If prone to take unfamiliar texts, it was not because of superficial acquaintance with the Bible, for few men have more diligently searched the Scriptures. Preaching was the supreme joy of his life. No sacrifice was too great to make for its effectiveness. In his early days he did much lecturing and was offered large fees but he found that it interfered with his preaching and decided to lecture no more.
In an address to theological students he once said: "Preaching is a subject of which we are never weary; it has for us an abiding charm. For my own part, I love a book on homiletics as much as ever I did in my life. I read with eager expectation the last published lectures on the art of preaching, trusting to know how to do it before I die."
Advertisement

One wonders why Watkinson was never selected as a lecturer on preaching, for he was an acknowledged master of the art. Every sermon of his was a work of art, to which an incredibly ingenious mind had brought by painful toil every resource of wit and imaginations and the product of wide and extensive reading.

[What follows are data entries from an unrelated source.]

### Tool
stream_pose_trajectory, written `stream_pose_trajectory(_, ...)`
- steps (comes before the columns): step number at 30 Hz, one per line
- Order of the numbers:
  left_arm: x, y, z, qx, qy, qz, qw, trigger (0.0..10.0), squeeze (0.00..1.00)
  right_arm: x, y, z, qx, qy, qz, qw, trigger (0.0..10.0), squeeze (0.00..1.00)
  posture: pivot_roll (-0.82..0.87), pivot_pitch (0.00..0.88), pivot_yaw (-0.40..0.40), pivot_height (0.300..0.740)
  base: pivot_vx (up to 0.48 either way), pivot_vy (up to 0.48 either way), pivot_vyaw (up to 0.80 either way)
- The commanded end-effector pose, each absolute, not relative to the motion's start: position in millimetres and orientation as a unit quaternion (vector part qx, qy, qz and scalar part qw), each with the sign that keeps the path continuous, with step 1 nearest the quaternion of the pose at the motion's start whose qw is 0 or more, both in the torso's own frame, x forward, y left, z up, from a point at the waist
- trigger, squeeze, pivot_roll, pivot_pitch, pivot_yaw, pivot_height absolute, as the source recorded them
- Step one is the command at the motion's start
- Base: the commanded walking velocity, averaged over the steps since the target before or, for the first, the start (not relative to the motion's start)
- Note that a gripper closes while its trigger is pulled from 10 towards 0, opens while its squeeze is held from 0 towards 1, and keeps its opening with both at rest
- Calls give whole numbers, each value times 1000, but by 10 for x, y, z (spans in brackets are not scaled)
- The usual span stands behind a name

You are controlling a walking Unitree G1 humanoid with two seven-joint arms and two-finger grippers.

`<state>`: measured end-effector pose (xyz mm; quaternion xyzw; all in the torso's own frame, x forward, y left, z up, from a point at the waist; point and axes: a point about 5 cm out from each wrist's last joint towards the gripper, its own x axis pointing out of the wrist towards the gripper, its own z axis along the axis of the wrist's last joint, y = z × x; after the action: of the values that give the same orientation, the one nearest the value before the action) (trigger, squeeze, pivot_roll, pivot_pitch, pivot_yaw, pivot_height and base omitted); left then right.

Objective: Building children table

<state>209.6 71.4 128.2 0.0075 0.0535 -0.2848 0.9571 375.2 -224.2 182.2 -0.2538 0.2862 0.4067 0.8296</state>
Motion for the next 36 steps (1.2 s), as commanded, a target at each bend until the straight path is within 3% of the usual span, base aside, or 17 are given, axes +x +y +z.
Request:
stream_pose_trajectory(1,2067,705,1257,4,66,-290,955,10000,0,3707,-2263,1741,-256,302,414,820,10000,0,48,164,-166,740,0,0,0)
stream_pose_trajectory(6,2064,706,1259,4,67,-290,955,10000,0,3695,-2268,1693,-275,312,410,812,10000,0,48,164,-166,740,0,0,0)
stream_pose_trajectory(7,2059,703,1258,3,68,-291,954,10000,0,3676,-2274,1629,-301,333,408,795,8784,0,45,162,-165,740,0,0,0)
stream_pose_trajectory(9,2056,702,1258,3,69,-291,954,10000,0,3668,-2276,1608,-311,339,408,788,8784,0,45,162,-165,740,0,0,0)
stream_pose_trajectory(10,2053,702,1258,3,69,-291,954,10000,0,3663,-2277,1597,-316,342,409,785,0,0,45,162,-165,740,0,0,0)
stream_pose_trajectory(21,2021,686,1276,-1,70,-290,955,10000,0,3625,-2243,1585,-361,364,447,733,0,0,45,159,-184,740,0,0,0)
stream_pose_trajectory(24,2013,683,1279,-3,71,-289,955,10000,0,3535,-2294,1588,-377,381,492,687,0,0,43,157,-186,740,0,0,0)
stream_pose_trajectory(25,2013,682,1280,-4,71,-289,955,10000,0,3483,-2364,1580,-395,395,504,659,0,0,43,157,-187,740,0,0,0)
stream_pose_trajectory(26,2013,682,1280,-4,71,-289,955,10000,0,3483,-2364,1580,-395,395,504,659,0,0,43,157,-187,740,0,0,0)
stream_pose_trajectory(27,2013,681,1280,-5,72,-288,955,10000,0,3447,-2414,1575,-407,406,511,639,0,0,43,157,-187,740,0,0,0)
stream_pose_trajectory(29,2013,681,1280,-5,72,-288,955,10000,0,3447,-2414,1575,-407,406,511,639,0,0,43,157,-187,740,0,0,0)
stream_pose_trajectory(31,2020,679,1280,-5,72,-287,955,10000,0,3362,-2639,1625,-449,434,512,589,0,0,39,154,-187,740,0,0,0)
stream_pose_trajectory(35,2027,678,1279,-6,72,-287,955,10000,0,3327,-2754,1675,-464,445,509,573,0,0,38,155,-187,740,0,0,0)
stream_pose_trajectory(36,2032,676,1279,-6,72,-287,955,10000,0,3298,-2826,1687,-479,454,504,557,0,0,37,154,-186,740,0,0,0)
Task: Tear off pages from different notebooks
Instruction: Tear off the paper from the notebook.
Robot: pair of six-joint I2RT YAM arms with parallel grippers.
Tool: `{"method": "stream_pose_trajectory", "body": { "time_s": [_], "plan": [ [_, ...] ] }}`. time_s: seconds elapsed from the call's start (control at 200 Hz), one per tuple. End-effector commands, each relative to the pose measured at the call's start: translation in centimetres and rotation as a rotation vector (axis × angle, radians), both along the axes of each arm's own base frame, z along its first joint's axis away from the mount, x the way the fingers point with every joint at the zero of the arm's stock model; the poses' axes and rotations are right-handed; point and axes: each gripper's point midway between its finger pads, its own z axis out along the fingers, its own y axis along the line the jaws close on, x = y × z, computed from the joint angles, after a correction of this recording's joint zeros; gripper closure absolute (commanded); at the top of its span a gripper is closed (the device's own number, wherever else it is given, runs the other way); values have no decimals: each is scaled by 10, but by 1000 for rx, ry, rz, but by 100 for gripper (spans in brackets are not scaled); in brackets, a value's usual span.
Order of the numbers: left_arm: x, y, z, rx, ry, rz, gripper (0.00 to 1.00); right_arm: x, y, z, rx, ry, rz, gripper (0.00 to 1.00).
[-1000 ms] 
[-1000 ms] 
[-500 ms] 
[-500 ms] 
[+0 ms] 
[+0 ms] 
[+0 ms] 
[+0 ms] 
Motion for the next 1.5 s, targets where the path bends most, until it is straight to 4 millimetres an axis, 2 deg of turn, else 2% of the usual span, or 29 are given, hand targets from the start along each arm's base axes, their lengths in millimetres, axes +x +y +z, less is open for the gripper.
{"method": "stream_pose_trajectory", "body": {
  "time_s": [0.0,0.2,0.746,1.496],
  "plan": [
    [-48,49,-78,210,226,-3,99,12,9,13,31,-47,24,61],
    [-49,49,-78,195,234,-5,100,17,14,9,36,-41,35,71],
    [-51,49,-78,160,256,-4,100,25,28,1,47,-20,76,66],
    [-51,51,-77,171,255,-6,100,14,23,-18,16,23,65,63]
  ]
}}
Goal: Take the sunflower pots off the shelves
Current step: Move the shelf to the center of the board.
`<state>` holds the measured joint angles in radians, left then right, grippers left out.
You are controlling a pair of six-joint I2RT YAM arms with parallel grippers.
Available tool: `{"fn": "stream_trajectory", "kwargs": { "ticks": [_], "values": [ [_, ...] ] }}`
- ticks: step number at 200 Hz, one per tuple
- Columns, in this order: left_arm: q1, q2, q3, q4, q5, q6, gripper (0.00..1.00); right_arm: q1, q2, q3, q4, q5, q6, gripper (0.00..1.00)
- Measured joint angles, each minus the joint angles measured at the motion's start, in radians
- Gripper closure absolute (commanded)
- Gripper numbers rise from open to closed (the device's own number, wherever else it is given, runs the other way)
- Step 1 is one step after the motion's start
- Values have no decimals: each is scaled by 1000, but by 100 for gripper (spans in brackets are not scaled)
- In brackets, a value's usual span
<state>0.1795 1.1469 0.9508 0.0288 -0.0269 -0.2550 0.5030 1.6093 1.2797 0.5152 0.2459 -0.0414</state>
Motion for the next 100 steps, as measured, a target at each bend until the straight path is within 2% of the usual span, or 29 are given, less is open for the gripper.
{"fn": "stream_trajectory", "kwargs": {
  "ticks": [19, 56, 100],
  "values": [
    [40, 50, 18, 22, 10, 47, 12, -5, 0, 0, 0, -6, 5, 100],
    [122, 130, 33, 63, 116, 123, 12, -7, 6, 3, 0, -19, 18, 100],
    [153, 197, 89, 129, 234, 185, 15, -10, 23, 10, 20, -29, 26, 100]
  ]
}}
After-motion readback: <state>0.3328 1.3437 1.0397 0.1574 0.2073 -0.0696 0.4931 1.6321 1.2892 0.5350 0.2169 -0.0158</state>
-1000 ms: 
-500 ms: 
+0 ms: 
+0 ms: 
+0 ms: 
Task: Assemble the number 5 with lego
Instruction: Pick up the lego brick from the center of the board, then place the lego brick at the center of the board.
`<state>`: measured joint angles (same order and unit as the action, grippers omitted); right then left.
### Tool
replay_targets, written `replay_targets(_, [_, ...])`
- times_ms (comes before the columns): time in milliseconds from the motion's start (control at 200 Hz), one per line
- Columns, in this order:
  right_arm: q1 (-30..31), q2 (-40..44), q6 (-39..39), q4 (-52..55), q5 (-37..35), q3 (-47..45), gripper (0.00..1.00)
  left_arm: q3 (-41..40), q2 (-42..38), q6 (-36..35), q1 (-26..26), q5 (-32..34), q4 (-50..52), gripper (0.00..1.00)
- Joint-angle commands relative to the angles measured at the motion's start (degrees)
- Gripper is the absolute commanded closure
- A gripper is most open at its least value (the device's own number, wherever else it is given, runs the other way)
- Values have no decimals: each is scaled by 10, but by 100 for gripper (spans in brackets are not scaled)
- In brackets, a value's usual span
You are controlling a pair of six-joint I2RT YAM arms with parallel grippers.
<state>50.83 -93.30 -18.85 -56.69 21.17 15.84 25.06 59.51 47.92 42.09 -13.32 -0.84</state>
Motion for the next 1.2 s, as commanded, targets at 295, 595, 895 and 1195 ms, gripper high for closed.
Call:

Watkinson was one of the few preachers who could use irony effectively. He did it with the suggestion of a twinkle in his eye and with a genial sniff and none of his hearers was offended. Now and then his gift of humor was a snare to him, but on the whole it was a great source of power. He once said to his friend F. W. Macdonald: "Humor sometimes gets the better of me in the pulpit but I never allow it to appear in my printed sermons."
He was almost entirely self-taught. Hour after hour he toiled in quest of knowledge. He was quite sure that no man gets great things out of life who does not put great things into it. He was a voracious reader of the great books. He had little taste for modern fiction, but of other kinds of reading nothing seemed to come amiss. He read Gibbon's Decline and Fall of the Roman Empire three times aloud to himself for the sake of the style.
One day he told the editor of The Christian World that he had been reveling in Nietzsche. "Can you read him with patience?" asked the editor. "I read him with delight," was Watkinson's reply. "He is a perfect tonic to me. He challenges everything I believe and live by. He has made me go all over my fundamentals and make sure that my feet of faith are on rock, not sand."2 He said once: "I don't care what a book is like, if I can get but one thought or illustration from it." In the last year of his life he wrote to a minister friend: "Despite constant illness, I keep on learning how ignorant I am. I have quite a lot of things on hard-science, theology, and general literature."
When Watkinson arrived to stay in a home he laughingly told his hostess that in case of a fire she was to save first of all, not her deeds and will, but his commonplace books that were full of notes and illustrations gleaned from the reading of many years. He entered any picturesque and telling incident or fact in his notebook, under an appropriate heading, with the title of the book and the page, so that he could always verify his references. He wrote his sermons out fully in longhand and would preach them aloud at home before going out to his service.